### Work task
Exactly the lines from the one with "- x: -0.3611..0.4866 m" to the end of the listing must be repeated, both ends included, with nothing added.

────────────────────────────────────────

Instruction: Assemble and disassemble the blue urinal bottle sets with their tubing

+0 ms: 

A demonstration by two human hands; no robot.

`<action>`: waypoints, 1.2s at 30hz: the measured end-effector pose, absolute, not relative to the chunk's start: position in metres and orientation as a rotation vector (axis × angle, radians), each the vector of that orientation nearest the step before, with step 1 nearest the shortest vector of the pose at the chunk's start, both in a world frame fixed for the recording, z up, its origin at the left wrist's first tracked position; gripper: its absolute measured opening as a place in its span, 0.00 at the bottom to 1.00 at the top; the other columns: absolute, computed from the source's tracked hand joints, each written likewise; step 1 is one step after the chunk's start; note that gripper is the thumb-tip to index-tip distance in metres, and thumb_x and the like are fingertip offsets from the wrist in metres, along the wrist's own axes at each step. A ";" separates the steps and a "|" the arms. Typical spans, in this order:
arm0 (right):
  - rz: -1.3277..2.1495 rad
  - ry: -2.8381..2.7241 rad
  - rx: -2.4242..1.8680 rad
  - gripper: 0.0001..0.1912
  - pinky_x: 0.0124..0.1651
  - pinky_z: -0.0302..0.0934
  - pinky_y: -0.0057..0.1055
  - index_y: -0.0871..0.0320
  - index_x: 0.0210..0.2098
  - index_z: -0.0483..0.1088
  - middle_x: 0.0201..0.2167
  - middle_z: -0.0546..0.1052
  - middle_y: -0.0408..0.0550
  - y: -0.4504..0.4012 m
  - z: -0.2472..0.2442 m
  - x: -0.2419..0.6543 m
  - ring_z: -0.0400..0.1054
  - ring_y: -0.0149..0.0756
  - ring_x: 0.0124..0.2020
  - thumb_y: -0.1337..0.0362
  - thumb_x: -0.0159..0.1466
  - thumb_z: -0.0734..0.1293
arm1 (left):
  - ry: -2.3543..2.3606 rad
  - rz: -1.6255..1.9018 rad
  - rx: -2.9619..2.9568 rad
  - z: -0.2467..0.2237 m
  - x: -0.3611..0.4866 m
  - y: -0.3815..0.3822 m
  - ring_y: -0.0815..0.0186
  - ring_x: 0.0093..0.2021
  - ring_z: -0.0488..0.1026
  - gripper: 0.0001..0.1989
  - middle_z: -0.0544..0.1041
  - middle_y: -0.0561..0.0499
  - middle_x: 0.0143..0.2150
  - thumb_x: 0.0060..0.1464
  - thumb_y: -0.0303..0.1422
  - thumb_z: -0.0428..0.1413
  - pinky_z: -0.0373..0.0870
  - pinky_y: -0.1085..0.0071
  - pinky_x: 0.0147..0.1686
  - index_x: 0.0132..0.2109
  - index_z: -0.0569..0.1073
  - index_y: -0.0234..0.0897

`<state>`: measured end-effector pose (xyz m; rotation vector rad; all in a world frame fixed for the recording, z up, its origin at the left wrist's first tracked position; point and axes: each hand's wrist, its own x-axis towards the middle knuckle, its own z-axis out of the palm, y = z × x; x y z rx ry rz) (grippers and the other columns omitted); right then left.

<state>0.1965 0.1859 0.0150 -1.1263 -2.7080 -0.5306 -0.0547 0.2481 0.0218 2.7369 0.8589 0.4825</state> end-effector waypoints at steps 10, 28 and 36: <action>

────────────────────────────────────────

### Expected output
  - x: -0.3611..0.4866 m
  - y: -0.3815..0.3822 m
  - ring_y: -0.0815..0.0186
  - ring_x: 0.0093..0.2021
  - ring_z: -0.0488..0.1026
  - gripper: 0.0001..0.1989
  - middle_z: -0.0544..0.1041
  - middle_y: -0.0561..0.0499
  - middle_x: 0.0143..0.2150
  - thumb_x: 0.0060..0.1464
  - thumb_y: -0.0303..0.1422
  - thumb_z: -0.0428..0.1413
  - pinky_z: -0.0373..0.0870
  - pinky_y: -0.1085..0.0071
  - pinky_x: 0.0147..0.1686
  - index_x: 0.0132..0.2109
  - index_z: -0.0569..0.1073
  - index_y: -0.0234..0.0897

`<state>`: measured end-effector pose (xyz m; rotation vector rad; all in a world frame fixed for the recording, z up, its origin at the left wrist's first tracked position; point and axes: each hand's wrist, its own x-axis towards the middle knuckle, its own z-axis out of the palm, y = z × x; x y z rx ry rz) (grippers and the other columns omitted); right then left.

<state>0.1965 0.1859 0.0150 -1.1263 -2.7080 -0.5306 -0.0547 0.2481 0.0218 2.7369 0.8589 0.4825</state> end-effector waypoints at steps 10, 28 and 36: <action>

No additional answer is needed.